I position the camera. I’m ready to share. I don’t even message Lauren. She obviously doesn’t care that much. I just do it.
“Hello. Millie Porter—back sooner than I thought. Thanks for all your comments. Well—thanks for the nice ones. The other ones—whatever.
“Today: ‘Hashtag Help Me Cope With Social Death’—those times when something horrible happens in front of everyone. Let me tell you what happened today. If you go to my school, you know already.
“Basically, I’d just collected my lunch from Mary the cafeteria lady, and she has amazing dreads. Anyway, I was looking at her purple tips and pink roots and talking to my BFF Lauren and then I fell over my own feet and made a chip carpet. Which was embarrassing beyond belief. Can I just officially thank Lauren and the totally cool Gracie, who picked me up and didn’t just stand there and stare or laugh or clap or whatever. Gracie—you have the best eye makeup ever and you are also actually a lovely person. Thank you. Also Bradley—thanks for the replacement food.
“Anyway. The aftermath of my fall is being shared around, and that’s pretty terrible. And you know what? I’m gutted, but …
“No. I’m gutted.
“And I was going to hide away from it. But then I thought, ‘All I have done is drop some chips. SO WHAT?! WHO CARES?!’”
I start to get mad here.
“IT WAS SOME CHIPS ON A FLOOR. If a seagull had been in the school cafeteria, he would have been epically happy. I am SICK of feeling like my every move is being watched by people who cannot wait for me to go wrong. So this is ME, Millie, saying NOW—THESE PEOPLE, LIKE MR. STYLE SHAME, WHO CALL PEOPLE OUT ON INSTAGRAM should be IGNORED. Stop giving them attention. Falls are not that big a deal. NOR ARE LIFE FAILS. Really. And to prove that, I am going to fall over again.”

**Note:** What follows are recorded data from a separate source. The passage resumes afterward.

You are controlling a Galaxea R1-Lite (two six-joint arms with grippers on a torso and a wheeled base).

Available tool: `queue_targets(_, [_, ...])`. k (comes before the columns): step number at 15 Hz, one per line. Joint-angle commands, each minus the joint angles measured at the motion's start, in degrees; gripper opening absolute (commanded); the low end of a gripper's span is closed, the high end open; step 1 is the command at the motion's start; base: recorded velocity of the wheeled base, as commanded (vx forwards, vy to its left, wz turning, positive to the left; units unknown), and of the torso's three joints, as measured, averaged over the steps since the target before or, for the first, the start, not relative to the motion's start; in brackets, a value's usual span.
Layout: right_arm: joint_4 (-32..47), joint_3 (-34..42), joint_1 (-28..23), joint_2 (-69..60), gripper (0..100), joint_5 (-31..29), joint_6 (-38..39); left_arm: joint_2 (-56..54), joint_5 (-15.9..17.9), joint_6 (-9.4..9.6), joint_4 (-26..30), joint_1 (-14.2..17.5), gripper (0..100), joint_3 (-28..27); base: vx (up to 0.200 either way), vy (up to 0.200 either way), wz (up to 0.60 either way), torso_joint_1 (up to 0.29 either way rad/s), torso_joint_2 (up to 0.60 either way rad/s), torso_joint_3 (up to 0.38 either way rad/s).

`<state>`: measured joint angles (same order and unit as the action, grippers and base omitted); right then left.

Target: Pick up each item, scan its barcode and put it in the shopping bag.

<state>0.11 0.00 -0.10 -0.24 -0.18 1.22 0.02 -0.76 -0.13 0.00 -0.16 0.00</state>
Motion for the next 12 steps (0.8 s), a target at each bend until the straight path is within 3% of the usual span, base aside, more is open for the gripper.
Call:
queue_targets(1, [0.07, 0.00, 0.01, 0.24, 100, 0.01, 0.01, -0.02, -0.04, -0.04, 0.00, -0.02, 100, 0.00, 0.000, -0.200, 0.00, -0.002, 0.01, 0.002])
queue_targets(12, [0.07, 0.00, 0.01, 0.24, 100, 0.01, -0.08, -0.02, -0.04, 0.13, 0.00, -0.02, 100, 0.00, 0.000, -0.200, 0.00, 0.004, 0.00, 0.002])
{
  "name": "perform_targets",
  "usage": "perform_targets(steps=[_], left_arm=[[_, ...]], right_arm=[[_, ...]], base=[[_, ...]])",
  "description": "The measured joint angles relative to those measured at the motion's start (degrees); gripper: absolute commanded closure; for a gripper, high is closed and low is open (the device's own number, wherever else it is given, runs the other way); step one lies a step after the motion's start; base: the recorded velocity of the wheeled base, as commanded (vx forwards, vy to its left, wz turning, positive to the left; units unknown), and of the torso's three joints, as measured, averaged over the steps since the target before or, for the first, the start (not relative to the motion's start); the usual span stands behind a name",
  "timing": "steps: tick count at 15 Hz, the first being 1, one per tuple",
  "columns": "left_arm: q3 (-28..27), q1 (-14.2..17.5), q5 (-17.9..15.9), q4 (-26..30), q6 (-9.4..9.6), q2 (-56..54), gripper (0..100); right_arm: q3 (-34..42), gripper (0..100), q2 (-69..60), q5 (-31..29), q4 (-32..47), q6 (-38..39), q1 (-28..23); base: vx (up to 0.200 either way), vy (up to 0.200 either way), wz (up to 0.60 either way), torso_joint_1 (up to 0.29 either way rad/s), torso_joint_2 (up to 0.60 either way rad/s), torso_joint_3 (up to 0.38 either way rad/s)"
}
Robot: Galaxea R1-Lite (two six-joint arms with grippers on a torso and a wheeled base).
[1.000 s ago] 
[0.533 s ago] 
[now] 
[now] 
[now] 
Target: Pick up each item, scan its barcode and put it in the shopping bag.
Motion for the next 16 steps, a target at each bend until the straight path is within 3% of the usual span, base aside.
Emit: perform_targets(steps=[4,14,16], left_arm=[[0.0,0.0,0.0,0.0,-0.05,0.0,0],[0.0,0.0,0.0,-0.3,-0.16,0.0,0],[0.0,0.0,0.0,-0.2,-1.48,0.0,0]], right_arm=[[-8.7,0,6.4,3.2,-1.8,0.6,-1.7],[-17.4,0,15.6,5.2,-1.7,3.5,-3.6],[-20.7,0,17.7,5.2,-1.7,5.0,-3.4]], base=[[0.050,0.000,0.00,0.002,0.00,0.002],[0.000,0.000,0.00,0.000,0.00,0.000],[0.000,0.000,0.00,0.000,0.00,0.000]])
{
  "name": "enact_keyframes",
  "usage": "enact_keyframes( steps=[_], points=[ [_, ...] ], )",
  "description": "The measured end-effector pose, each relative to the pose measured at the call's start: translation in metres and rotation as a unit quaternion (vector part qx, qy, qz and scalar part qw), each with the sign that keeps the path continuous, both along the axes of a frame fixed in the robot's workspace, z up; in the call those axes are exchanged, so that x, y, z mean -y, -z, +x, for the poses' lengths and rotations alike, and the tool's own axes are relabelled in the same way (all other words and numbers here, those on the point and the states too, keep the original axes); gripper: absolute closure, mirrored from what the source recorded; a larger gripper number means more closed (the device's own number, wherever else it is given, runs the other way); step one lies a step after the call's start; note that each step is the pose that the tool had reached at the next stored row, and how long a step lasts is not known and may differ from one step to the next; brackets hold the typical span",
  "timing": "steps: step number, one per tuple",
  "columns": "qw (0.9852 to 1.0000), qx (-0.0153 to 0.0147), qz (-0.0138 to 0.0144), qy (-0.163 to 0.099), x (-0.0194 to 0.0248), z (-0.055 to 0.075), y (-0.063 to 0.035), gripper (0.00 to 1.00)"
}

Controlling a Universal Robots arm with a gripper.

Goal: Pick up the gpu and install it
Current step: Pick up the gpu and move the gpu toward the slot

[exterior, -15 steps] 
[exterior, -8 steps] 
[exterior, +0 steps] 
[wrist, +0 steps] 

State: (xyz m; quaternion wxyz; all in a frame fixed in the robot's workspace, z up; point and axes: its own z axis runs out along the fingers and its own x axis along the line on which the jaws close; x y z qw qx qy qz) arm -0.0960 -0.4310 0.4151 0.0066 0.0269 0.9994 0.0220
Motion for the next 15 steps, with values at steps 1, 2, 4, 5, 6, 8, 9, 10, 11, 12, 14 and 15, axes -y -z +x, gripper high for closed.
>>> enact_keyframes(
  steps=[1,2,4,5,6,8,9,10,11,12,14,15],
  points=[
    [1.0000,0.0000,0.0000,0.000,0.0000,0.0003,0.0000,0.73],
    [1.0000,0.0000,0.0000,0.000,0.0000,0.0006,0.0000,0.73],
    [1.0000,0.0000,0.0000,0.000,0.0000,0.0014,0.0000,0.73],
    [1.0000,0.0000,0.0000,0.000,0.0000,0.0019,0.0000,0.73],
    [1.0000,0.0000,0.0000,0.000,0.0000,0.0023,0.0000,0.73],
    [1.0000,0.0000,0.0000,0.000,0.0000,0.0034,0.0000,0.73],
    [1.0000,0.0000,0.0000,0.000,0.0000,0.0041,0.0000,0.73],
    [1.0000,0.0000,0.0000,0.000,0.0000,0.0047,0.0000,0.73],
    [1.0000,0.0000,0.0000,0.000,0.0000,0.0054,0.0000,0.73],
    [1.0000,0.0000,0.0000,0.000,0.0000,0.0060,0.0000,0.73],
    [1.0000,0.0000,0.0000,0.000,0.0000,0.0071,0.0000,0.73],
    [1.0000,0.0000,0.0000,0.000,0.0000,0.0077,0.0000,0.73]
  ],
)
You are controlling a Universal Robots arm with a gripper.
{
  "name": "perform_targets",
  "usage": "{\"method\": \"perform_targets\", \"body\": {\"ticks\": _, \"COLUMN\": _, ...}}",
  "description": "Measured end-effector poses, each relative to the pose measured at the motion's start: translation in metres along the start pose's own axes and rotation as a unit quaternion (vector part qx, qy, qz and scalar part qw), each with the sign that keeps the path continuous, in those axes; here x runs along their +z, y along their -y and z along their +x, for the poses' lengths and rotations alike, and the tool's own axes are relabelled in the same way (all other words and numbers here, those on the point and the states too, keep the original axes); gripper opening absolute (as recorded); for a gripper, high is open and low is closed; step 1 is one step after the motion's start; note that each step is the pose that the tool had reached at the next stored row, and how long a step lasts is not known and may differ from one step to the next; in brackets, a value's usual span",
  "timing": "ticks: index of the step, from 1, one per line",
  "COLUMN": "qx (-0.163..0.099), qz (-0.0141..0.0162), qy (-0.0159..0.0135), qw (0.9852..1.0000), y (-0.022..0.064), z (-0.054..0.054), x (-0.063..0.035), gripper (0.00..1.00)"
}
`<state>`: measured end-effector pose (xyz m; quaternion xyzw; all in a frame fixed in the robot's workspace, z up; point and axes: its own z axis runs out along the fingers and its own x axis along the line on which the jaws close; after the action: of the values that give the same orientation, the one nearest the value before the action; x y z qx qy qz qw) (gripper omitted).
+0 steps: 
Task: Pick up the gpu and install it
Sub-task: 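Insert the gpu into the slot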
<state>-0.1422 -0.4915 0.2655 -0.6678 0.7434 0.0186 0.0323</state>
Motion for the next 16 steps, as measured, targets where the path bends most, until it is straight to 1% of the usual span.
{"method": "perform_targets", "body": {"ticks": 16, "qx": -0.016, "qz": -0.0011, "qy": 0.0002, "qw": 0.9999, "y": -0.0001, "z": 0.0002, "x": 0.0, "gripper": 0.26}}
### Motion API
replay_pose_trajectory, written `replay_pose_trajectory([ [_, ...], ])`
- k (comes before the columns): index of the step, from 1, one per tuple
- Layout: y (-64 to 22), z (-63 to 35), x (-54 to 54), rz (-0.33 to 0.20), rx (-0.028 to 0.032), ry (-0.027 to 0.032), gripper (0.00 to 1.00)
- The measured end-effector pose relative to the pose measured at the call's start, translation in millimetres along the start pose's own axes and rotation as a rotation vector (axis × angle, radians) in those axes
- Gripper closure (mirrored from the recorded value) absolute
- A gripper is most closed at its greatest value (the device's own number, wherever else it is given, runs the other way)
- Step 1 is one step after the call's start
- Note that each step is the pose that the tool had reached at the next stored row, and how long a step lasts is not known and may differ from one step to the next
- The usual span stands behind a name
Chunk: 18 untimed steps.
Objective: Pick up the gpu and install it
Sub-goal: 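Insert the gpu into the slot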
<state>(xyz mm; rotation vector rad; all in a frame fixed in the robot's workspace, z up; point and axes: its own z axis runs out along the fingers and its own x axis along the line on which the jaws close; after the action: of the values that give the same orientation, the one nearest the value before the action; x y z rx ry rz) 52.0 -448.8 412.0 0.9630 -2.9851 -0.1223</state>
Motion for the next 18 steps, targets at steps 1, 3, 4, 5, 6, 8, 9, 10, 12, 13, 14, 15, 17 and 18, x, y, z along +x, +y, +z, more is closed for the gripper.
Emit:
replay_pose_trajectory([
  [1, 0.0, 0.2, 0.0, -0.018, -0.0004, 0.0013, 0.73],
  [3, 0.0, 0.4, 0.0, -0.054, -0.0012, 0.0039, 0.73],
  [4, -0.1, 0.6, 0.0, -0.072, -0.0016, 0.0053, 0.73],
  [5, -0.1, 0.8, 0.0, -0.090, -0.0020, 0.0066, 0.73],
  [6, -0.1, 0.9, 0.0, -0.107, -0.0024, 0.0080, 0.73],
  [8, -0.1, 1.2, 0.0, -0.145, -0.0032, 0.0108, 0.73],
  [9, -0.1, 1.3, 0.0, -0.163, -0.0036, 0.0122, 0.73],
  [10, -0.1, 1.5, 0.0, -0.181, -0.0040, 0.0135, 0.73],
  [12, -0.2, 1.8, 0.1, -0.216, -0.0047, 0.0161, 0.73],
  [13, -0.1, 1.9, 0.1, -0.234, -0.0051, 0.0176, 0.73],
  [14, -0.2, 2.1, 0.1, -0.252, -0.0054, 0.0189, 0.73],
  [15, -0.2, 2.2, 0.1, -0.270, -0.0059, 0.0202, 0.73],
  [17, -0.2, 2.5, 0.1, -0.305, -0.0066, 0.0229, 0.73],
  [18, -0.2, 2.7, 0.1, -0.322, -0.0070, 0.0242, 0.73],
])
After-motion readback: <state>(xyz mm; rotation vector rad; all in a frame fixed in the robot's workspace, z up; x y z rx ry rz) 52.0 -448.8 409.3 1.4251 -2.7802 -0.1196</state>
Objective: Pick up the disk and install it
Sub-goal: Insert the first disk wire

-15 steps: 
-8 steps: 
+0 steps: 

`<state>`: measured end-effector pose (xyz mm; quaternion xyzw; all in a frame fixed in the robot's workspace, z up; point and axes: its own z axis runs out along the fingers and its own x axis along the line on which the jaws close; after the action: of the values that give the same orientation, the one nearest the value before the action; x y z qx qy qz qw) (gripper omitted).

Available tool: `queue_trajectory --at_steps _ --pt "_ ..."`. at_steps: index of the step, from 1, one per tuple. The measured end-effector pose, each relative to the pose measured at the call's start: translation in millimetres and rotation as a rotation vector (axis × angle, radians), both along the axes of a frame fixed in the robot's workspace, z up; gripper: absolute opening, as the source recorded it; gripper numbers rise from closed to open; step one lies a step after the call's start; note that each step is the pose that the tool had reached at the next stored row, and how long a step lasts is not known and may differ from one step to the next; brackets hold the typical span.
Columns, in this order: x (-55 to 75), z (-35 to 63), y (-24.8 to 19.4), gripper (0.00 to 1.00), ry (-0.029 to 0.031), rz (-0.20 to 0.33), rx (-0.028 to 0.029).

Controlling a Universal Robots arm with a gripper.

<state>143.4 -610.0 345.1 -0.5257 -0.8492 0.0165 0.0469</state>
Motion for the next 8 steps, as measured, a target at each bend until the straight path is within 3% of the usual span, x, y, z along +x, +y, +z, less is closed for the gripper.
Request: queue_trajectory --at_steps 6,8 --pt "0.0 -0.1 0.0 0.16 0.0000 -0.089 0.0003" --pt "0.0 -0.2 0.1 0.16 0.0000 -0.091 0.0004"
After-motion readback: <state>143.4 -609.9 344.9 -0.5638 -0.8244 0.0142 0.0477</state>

(And I do. Badly. Spoon. But it makes my point.)
“No, there were no chips with that one, but you get it.
“But I just want to say to you: If that happens to you, you don’t need to hide away. You don’t need to feel embarrassed or ashamed. You fell over. You dropped some chips. You did WHATEVER. You did not in any way hurt anyone. If you get caught doing something that makes you feel stupid, SO WHAT?! DROPPING YOUR LUNCH IS NORMAL. And you shouldn’t have to feel bad about it.
“And another thing—photos of people eating. No one looks glamorous when they are eating. I have here a sandwich made by my aunty Teresa. It has cheese, and I am going to eat it.
“Do what you like. Do NOT BE SHAMED. This is Millie. Hashtag Help me to help you. Thank you. Good night—and don’t feel bad about yourself!”
(And I take a massive bite of this sandwich and stop filming.)
Honestly, I don’t feel very comfortable with how I look on-screen, either. Even though I am real on my vlog, I’m not totally real. You can’t share ALL of you. Like Granddad says, there’d be nothing left.
If I’m honest, it’s not the same without Lauren. It’s not as much fun, and without her, it’s not as good. She’s like my cheerleader.
I message her, telling her I’ve uploaded a new one. I can see that she’s read it, but I get nothing back. What is wrong with her?! She sits on her phone. It’s never out of her hand. It’s—
MUM.
Oh, CHUFFING CHUFF.
She’s shouting my name from outside. Why is she here? I must be in trouble again. There’s no way she’d be around here at this time if I’m not.